European Journal of Cardio-Thoracic Surgery, Vol 11, 162-168, Copyright © 1997 by European Association for Cardio-thoracic Surgery
Complement and neutrophil activation during cardiopulmonary bypass: a randomized comparison of hypothermic and normothermic circulation
M Chello, P Mastroroberto, R Romano, R Ascione, D Pantaleo and V De Amicis
Department of Cardiac Surgery, Medical School of Catanzaro, Italy.
OBJECTIVE: Activation of both complement and neutrophils has been
demonstrated to be involved in many pathological reactions following
cardiopulmonary bypass (CPB). The aim of the present study is to evaluate
the effect of normothermic and hypothermic CPB on both complement and
neutrophil activation. METHODS: Two groups of patients (n = 20 each)

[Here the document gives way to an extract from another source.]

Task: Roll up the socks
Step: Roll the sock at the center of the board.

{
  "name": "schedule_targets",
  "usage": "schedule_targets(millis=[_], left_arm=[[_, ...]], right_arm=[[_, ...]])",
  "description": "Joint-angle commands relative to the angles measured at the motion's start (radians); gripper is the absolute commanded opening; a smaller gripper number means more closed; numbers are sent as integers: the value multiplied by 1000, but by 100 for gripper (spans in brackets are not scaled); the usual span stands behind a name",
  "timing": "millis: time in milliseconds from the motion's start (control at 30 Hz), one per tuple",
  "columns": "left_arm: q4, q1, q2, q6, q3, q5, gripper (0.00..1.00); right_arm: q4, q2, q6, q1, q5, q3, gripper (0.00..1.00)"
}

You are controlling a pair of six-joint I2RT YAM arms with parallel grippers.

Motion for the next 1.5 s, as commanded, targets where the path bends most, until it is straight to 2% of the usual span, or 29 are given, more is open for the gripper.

scheduled for elective coronary artery bypass grafting, underwent CPB with
intermittent warm or cold blood cardioplegia. Plasma concentration of C3a,
C5a and C5b-9, as well as nitro-blu tetrazolium (NBT) scores of circulating
neutrophils were measured before anesthesia, 10 and 30 min after the
beginning of CPB, and 8, 16 and 24 h, postoperatively. RESULTS: In both
groups, CPB determined a significant complement activation, evidenced as a
significant increase in plasma concentration of C3a, C5a and C5b-9. This in
turn triggered the neutrophil activation, documented as a significant
increase of NTB scores in circulating neutrophils at the end of CPB and in
the early postoperative period. Interestingly, in the warm group the extent
of both complement and neutrophil activation was significantly higher
compared with the cold group during the whole sampling period. CONCLUSION:
In conclusion, our study clearly demonstrates that warm CPB is associated
with an increased ability to activate complement and neutrophils in
patients undergoing coronary surgery.